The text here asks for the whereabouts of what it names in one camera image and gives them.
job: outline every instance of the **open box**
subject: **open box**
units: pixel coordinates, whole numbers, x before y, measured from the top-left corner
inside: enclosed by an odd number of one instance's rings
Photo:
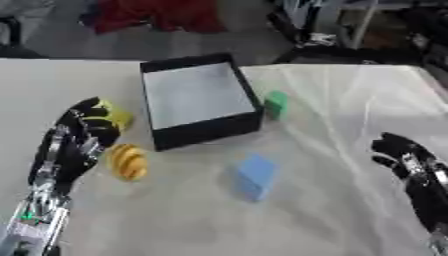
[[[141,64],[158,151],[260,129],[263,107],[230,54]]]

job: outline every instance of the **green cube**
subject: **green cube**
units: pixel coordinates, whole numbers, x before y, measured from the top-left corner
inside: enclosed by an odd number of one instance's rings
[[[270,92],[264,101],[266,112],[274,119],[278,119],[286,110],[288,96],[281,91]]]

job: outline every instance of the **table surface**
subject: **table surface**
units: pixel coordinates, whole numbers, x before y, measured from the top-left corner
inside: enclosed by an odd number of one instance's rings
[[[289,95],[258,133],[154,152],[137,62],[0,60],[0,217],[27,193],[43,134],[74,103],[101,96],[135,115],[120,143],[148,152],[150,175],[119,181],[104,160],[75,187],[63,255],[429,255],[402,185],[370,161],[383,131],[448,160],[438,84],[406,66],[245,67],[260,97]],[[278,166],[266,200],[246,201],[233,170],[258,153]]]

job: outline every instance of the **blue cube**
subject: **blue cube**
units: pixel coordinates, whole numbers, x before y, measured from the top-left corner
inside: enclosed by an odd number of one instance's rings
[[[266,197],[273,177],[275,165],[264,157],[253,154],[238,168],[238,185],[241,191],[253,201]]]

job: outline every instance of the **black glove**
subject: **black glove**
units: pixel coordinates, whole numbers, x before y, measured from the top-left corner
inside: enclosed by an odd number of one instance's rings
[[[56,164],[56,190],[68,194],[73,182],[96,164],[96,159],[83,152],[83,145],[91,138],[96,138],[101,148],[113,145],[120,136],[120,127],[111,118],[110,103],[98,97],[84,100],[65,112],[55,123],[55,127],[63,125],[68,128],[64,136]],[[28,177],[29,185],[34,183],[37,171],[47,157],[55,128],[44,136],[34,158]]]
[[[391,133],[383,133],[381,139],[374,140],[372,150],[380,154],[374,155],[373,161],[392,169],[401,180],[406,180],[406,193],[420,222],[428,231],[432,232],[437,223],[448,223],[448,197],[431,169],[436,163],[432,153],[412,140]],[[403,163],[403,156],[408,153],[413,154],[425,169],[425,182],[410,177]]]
··········
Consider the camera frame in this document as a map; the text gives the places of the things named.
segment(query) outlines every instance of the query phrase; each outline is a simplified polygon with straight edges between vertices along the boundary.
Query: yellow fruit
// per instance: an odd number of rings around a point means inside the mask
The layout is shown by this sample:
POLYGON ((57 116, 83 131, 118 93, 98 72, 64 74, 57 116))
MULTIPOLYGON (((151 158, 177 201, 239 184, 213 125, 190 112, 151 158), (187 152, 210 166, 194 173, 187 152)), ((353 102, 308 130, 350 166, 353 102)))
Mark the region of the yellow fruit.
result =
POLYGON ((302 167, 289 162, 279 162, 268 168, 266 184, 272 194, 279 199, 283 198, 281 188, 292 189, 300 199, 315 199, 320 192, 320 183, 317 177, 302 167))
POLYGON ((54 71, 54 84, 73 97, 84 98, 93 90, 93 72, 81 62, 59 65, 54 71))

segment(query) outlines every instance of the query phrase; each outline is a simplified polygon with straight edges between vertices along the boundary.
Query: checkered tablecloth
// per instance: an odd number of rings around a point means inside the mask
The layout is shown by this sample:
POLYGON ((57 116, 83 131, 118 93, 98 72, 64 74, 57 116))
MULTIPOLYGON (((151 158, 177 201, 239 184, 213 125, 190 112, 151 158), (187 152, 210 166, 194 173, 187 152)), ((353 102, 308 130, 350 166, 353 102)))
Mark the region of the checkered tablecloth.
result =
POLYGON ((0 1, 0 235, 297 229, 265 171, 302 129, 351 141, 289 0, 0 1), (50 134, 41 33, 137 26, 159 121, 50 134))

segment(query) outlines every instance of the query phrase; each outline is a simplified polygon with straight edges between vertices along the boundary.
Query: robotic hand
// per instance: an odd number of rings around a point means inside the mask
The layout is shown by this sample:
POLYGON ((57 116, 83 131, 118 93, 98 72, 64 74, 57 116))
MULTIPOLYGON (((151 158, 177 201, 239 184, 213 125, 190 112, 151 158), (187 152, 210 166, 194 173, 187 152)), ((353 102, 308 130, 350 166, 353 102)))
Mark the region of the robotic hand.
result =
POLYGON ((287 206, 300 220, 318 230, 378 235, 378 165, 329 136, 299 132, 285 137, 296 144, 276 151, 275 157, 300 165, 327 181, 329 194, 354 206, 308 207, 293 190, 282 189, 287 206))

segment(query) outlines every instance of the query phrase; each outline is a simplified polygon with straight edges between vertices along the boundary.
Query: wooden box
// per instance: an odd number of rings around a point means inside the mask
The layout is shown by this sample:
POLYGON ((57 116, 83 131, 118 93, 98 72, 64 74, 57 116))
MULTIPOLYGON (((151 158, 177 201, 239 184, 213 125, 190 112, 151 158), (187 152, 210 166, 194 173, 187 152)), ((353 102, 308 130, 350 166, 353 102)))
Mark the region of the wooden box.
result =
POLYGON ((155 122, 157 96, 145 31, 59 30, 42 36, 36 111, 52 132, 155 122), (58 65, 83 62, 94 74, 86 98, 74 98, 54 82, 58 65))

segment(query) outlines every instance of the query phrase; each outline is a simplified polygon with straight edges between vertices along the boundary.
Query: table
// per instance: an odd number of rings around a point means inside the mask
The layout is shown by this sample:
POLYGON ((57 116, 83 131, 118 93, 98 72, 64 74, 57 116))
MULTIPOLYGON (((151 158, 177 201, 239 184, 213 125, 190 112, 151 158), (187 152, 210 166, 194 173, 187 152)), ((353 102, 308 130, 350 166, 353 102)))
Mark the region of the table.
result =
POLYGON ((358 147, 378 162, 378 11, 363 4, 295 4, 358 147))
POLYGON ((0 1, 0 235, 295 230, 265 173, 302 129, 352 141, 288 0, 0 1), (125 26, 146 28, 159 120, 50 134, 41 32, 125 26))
··········
> WHAT YOU NEED TO DO
Copy out the listing above from the line containing "The text here" to the line containing "subject: **green cube**", both included, exactly as written and minus the images.

> SOLUTION TO THIS TASK
The text here asks for the whereabouts of what it names in one camera image and gives them.
job: outline every instance of the **open box**
subject: **open box**
units: pixel coordinates, whole numbers, x before y, measured from the top-left corner
inside: enclosed by an odd number of one instance's rings
Photo:
[[[141,64],[158,151],[260,129],[263,107],[230,54]]]

job: outline every instance of the **green cube**
subject: **green cube**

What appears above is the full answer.